> [Description of the task]
Find all lines in the records that include the word "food", and copy them out.

╭──

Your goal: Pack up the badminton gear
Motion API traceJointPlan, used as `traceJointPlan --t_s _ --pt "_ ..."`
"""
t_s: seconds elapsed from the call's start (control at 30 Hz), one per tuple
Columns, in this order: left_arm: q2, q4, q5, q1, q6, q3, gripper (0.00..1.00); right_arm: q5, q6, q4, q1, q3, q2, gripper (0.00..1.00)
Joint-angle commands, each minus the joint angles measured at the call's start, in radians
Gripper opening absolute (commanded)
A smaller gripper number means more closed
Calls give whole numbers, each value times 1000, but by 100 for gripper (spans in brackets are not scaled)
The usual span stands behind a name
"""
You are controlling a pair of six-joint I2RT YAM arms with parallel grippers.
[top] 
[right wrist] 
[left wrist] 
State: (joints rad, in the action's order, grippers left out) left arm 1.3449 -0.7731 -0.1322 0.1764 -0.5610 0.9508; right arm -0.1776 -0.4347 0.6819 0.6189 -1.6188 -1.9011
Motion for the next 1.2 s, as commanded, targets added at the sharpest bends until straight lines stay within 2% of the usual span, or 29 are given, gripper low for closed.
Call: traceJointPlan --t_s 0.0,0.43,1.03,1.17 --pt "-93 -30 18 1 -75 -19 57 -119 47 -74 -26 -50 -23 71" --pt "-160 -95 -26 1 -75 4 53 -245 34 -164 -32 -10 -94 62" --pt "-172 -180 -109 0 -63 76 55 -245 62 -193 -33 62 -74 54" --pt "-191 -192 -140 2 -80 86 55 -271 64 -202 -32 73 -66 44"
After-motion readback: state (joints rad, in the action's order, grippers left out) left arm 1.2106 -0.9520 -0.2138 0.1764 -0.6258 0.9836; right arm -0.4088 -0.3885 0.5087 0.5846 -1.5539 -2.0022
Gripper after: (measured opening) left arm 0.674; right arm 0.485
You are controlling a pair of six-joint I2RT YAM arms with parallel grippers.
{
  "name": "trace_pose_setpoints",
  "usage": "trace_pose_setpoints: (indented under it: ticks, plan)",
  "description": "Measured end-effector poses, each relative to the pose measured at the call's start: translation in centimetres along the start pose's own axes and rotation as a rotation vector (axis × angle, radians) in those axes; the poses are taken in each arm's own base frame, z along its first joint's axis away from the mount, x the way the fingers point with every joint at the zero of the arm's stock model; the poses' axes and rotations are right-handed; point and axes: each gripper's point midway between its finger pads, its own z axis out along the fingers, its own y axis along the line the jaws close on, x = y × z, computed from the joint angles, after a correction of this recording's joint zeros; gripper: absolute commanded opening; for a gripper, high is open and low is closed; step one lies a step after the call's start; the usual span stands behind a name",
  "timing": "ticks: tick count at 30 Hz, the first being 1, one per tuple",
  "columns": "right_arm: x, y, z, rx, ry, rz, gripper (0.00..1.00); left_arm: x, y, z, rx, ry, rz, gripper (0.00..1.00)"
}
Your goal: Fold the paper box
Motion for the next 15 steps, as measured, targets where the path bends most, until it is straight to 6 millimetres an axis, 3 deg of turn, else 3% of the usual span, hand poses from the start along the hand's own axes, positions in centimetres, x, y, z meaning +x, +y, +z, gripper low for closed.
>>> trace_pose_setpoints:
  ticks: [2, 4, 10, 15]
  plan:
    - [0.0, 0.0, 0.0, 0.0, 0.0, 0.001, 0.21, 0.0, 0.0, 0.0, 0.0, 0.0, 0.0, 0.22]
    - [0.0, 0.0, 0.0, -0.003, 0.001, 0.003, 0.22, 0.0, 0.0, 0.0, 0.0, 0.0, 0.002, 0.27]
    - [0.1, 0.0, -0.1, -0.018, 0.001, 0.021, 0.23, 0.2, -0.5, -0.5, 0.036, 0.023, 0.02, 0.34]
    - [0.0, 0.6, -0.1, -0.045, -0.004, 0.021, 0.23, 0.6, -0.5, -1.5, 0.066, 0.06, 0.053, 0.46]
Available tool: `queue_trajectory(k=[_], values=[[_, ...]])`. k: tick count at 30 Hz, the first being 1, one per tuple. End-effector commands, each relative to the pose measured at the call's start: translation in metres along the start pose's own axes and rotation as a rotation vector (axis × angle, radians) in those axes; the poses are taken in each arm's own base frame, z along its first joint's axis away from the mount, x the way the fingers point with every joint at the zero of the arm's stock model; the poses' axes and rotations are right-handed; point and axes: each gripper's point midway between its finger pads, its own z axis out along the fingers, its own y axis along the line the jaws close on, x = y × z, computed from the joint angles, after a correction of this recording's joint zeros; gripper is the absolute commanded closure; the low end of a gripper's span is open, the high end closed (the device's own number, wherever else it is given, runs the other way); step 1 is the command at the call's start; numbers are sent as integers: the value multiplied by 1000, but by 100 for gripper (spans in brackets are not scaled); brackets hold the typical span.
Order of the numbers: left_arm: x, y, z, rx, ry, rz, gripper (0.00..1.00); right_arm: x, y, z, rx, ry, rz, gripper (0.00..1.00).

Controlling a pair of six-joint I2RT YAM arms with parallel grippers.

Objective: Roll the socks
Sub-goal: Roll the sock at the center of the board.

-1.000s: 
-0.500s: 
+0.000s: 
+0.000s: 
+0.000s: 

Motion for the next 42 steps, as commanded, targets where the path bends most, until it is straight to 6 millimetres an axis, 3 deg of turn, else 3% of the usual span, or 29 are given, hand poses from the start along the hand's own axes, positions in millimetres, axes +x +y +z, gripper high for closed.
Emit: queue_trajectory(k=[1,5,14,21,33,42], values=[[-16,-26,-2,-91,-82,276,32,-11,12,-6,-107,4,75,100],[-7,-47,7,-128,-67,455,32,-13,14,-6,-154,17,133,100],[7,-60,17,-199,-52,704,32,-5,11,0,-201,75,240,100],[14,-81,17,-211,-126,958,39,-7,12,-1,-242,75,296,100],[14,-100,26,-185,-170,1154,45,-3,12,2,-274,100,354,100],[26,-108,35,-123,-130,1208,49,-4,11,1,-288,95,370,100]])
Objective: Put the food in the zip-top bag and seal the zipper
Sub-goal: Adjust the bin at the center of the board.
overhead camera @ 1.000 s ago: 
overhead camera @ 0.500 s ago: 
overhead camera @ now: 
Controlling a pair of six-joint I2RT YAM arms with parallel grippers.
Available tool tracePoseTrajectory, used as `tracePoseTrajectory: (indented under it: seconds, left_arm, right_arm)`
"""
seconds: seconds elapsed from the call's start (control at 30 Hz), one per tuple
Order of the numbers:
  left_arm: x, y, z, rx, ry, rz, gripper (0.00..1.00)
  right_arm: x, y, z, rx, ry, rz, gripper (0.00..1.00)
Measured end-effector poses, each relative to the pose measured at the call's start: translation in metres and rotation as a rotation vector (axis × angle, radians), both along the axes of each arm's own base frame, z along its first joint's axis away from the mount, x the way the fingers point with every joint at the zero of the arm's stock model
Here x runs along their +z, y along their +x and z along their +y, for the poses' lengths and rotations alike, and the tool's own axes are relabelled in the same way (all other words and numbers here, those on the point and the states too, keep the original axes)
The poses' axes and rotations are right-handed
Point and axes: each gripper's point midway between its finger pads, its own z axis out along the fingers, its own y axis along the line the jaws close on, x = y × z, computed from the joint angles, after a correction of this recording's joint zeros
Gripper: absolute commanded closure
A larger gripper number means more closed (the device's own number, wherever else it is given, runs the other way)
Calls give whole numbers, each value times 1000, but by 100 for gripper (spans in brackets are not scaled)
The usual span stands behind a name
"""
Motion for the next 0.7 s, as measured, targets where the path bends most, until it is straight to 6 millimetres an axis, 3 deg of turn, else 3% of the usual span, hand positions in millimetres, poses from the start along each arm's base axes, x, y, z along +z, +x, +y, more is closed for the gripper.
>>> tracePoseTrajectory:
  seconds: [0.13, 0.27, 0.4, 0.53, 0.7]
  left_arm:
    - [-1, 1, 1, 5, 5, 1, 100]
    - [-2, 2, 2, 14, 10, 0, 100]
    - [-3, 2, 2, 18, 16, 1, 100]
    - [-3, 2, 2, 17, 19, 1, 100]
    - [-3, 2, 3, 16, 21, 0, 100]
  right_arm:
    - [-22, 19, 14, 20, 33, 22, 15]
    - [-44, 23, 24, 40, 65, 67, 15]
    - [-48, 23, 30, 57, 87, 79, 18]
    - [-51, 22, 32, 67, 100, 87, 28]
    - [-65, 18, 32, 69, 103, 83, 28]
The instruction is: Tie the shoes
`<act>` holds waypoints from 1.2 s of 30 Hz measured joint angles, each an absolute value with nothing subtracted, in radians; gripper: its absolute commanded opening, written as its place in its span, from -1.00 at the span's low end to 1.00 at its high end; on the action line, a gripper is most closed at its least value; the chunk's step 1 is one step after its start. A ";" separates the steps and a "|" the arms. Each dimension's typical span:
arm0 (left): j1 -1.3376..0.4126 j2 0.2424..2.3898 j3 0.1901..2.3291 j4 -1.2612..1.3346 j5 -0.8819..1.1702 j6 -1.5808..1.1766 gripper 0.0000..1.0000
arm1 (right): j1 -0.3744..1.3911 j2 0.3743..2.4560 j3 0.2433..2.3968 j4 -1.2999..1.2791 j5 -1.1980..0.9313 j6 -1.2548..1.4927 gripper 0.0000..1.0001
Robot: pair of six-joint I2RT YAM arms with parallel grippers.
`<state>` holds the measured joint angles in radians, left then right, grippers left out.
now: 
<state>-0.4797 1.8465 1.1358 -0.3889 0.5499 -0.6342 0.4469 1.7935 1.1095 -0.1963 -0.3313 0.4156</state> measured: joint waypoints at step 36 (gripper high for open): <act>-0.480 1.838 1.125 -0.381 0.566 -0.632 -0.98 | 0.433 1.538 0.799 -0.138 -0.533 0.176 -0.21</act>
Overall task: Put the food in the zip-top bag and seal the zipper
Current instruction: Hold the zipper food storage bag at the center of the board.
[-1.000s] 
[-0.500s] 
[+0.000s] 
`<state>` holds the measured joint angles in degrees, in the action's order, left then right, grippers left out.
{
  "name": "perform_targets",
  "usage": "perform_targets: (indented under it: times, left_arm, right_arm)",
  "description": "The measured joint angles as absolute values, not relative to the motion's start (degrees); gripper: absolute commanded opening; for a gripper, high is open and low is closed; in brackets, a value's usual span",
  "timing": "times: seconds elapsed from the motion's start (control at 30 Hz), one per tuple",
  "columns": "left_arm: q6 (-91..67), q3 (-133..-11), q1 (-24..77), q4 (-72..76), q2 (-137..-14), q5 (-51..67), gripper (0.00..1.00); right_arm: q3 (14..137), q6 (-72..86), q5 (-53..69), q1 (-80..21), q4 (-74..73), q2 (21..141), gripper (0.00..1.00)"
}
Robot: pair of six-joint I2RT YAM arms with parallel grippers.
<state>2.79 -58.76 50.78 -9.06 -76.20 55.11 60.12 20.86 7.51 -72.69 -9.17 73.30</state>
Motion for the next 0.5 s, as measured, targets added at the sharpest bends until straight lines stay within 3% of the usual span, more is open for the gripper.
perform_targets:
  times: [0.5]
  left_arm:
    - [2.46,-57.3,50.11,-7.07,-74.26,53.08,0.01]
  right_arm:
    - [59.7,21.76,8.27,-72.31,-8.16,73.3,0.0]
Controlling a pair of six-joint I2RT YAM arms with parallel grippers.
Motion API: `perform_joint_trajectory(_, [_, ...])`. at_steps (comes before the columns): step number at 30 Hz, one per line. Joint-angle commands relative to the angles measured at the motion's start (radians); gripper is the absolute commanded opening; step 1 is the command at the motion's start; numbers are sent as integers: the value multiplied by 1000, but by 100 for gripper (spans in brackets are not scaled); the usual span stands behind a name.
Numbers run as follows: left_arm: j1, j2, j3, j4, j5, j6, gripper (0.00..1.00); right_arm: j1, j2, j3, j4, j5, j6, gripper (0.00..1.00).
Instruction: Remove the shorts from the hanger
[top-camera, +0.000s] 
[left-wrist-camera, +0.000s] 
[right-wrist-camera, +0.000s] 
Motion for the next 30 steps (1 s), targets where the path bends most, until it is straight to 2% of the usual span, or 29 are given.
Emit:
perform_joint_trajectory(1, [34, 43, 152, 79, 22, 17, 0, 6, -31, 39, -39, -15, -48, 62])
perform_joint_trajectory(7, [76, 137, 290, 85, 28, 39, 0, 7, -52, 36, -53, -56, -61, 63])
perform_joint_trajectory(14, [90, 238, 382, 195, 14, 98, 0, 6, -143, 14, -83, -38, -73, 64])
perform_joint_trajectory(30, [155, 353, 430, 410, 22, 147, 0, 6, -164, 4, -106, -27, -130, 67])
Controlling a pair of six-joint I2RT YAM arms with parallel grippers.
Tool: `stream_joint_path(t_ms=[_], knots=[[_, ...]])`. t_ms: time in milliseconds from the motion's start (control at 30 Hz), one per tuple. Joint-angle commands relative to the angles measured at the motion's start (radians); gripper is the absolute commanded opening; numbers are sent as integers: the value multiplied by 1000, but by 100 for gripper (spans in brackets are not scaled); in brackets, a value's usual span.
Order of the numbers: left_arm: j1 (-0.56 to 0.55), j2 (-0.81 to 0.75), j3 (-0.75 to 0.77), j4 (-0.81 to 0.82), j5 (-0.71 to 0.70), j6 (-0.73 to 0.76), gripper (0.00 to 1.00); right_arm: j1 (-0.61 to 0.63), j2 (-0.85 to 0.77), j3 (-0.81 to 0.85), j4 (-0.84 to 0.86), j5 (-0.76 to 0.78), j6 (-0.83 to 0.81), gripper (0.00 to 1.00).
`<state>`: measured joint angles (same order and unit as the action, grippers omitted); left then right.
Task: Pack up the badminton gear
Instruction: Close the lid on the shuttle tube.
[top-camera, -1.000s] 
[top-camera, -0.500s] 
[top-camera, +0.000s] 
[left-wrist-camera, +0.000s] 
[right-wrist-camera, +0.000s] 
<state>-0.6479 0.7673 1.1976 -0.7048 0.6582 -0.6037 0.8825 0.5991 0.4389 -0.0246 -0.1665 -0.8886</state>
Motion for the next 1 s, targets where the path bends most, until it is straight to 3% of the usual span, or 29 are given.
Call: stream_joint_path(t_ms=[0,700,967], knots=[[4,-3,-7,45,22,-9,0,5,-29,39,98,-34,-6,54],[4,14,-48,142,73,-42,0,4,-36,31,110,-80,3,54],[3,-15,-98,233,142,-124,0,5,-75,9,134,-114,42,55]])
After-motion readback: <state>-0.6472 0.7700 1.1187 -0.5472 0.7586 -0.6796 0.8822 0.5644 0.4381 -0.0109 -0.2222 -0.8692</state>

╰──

> [Reply]
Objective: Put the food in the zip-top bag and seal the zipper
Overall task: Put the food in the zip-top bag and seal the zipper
Current instruction: Hold the zipper food storage bag at the center of the board.

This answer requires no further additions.